■ Goal of the exercise ■
Your task is to copy the stretch of lines in the records below that begins with the line containing "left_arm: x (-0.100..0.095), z" and ends with the line containing "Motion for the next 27", exactly as written, with nothing added.

■ Records for this task ■

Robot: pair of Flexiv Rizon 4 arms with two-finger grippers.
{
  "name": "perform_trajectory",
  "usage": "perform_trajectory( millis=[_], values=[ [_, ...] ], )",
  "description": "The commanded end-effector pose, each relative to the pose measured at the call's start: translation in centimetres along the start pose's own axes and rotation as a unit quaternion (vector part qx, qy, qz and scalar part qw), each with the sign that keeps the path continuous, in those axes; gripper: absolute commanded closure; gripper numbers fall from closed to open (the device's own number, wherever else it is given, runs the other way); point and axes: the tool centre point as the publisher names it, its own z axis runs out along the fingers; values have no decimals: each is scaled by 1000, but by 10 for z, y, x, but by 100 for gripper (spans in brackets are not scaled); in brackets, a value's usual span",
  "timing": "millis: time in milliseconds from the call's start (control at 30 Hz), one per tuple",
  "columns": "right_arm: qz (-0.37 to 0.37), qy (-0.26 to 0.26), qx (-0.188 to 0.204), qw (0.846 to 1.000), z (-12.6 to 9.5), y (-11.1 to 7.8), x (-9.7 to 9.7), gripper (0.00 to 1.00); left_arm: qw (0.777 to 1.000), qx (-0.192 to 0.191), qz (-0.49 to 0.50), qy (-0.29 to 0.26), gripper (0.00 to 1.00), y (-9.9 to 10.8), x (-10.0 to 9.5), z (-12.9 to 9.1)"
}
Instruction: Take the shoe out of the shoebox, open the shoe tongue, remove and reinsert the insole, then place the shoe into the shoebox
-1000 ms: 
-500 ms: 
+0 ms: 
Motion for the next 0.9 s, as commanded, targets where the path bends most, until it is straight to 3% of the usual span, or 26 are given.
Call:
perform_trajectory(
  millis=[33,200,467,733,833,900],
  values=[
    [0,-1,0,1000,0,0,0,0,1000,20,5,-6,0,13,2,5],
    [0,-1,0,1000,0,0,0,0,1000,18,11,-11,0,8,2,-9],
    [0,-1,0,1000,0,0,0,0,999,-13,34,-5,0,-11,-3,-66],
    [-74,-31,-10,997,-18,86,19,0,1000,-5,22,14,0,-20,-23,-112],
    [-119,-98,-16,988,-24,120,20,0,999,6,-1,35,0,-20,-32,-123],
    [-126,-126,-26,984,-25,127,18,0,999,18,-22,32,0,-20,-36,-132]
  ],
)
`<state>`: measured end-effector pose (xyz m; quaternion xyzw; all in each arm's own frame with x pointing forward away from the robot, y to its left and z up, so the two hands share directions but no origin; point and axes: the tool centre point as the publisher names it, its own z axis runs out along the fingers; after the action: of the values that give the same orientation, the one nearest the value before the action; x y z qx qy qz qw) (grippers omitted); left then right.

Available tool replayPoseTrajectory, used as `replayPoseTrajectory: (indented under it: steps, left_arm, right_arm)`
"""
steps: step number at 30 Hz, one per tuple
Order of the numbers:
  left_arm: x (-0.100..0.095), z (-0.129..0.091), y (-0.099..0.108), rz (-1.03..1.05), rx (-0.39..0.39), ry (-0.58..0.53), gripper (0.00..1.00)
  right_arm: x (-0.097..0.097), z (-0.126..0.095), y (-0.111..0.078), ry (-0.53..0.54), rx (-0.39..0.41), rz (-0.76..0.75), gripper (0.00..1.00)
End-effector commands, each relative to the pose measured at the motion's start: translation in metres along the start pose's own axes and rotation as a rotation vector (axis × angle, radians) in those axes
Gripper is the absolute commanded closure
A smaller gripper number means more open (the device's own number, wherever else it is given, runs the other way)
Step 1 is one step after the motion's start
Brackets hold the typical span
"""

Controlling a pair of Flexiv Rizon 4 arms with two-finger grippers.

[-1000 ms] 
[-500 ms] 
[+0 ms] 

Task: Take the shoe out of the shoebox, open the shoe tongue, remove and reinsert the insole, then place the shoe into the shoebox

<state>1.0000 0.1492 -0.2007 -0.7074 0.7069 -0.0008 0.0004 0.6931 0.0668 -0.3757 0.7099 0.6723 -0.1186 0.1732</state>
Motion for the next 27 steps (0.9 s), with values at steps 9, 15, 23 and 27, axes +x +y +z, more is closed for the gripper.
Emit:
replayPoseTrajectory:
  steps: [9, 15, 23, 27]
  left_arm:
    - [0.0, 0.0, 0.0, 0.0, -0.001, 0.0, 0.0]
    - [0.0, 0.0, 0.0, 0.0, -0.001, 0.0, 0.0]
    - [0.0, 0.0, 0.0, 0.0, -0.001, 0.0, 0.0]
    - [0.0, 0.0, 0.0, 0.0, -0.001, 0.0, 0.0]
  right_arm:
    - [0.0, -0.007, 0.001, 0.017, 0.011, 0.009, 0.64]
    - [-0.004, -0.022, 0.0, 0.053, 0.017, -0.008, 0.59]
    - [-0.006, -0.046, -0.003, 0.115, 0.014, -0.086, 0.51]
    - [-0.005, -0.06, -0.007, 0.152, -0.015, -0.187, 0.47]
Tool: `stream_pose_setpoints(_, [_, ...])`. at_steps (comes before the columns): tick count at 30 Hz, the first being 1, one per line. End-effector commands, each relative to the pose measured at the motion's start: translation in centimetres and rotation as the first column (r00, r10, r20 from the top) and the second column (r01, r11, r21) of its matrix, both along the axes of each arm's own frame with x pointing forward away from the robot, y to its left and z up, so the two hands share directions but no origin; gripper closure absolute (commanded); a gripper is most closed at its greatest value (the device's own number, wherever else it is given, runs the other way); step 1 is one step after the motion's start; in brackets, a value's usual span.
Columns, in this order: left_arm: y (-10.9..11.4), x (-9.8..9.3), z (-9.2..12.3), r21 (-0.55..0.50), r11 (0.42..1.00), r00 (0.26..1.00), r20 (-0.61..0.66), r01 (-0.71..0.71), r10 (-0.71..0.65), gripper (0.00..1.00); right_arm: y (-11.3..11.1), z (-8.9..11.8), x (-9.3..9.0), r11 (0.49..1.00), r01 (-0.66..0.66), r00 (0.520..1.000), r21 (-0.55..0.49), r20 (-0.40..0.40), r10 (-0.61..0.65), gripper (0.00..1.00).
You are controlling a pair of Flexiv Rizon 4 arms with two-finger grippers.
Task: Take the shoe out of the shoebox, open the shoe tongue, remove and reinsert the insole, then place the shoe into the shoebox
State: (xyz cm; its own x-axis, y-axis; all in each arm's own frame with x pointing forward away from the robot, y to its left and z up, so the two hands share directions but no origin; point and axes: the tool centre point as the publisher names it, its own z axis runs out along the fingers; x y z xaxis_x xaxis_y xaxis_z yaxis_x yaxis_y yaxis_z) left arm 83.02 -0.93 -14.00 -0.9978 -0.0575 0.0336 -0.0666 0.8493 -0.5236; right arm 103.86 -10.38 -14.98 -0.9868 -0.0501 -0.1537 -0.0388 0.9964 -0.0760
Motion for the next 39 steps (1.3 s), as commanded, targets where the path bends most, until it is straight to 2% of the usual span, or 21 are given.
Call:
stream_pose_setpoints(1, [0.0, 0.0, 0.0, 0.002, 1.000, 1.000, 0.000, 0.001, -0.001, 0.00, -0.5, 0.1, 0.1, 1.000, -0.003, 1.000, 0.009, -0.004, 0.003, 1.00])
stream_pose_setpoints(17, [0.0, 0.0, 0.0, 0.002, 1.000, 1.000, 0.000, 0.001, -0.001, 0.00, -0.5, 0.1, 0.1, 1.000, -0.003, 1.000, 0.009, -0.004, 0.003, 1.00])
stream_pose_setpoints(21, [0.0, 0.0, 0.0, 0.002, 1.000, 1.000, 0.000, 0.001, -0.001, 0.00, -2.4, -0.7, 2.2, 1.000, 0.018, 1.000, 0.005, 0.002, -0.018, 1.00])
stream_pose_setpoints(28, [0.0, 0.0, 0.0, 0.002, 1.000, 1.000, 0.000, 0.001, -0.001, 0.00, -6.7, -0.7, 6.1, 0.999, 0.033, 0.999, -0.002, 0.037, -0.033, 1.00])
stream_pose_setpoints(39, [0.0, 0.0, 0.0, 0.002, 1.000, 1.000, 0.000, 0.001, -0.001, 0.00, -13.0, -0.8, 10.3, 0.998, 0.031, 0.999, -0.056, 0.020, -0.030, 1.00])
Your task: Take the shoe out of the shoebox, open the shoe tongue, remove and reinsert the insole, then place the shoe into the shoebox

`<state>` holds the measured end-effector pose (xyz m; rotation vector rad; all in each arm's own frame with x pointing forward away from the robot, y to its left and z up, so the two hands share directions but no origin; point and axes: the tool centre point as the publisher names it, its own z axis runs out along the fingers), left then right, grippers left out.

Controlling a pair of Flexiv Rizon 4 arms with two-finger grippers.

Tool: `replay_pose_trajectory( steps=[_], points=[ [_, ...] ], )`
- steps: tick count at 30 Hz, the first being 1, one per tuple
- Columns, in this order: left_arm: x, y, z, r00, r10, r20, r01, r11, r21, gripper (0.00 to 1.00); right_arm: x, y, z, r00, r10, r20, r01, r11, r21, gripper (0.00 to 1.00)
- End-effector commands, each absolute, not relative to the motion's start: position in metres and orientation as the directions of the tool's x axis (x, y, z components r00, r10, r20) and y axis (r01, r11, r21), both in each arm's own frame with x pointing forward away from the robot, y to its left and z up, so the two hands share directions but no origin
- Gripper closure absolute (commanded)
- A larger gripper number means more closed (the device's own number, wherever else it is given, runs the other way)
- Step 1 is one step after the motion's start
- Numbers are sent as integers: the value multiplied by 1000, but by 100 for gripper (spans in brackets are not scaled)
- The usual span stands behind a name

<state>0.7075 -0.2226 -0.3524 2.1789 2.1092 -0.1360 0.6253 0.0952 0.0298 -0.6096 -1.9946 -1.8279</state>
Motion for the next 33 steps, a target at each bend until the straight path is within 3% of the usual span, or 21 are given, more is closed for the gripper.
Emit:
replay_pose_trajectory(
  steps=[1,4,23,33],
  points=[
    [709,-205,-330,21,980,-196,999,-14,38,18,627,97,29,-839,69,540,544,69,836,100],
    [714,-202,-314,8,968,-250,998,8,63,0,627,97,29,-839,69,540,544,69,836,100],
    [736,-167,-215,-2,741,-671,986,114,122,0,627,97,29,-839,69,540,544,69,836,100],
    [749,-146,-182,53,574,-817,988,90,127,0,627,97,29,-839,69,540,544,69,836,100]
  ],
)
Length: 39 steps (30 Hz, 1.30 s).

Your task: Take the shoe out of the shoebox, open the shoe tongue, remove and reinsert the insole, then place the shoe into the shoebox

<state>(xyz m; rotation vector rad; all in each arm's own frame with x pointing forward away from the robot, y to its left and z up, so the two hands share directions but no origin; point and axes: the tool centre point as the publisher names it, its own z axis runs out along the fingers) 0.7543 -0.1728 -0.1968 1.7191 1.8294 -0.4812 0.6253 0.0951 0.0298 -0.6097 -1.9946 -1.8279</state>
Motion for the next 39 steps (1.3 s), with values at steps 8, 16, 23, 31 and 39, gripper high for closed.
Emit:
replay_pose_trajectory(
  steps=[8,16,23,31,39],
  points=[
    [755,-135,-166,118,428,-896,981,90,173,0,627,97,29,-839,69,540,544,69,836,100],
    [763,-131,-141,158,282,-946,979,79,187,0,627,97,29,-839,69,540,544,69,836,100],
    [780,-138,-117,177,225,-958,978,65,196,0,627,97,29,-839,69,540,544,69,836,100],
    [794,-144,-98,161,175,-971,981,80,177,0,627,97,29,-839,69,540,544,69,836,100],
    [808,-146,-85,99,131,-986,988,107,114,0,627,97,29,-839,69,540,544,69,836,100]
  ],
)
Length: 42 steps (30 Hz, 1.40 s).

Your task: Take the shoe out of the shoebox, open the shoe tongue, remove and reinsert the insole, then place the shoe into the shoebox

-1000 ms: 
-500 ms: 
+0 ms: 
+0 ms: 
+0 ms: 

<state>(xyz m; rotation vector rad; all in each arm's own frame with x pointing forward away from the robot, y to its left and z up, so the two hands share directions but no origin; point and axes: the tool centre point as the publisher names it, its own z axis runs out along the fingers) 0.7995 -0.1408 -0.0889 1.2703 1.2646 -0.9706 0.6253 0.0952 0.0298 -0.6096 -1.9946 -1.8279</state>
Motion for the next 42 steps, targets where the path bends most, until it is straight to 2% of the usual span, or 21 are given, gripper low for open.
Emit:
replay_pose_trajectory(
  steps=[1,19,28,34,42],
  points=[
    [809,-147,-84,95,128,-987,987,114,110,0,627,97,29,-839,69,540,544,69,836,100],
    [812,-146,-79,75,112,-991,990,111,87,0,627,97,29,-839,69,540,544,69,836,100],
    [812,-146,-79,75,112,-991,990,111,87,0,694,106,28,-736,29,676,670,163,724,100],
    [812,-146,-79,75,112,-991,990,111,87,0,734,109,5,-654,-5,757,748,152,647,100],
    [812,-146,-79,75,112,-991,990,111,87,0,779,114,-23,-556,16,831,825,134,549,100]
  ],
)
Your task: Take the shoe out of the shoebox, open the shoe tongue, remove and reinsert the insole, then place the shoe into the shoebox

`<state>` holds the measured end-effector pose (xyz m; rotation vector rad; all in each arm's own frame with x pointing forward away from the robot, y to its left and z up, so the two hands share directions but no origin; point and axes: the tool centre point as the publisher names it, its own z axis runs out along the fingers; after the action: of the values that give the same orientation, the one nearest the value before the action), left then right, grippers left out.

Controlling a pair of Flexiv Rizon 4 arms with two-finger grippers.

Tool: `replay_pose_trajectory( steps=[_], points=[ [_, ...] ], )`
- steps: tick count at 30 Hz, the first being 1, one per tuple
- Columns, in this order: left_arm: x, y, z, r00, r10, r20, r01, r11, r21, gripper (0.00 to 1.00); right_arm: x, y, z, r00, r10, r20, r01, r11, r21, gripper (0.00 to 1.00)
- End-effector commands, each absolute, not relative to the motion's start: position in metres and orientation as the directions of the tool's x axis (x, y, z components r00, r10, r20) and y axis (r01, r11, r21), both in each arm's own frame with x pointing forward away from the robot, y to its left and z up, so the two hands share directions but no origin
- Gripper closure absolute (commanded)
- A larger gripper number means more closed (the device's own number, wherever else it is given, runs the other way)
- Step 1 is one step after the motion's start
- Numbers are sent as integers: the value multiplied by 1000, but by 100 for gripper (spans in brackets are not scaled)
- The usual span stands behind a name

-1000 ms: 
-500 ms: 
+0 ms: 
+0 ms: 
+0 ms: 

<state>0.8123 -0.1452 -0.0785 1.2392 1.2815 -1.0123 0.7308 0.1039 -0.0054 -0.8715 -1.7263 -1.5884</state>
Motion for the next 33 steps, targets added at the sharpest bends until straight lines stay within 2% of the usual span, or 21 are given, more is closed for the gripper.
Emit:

■ Answer ■
  left_arm: x (-0.100..0.095), z (-0.129..0.091), y (-0.099..0.108), rz (-1.03..1.05), rx (-0.39..0.39), ry (-0.58..0.53), gripper (0.00..1.00)
  right_arm: x (-0.097..0.097), z (-0.126..0.095), y (-0.111..0.078), ry (-0.53..0.54), rx (-0.39..0.41), rz (-0.76..0.75), gripper (0.00..1.00)
End-effector commands, each relative to the pose measured at the motion's start: translation in metres along the start pose's own axes and rotation as a rotation vector (axis × angle, radians) in those axes
Gripper is the absolute commanded closure
A smaller gripper number means more open (the device's own number, wherever else it is given, runs the other way)
Step 1 is one step after the motion's start
Brackets hold the typical span
"""

Controlling a pair of Flexiv Rizon 4 arms with two-finger grippers.

[-1000 ms] 
[-500 ms] 
[+0 ms] 

Task: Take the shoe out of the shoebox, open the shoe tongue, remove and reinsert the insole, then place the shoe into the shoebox

<state>1.0000 0.1492 -0.2007 -0.7074 0.7069 -0.0008 0.0004 0.6931 0.0668 -0.3757 0.7099 0.6723 -0.1186 0.1732</state>
Motion for the next 27 steps (0.9 s), with values at steps 9, 15, 23 and 27, axes +x +y +z, more is closed for the gripper.

With this, the exercise is finished.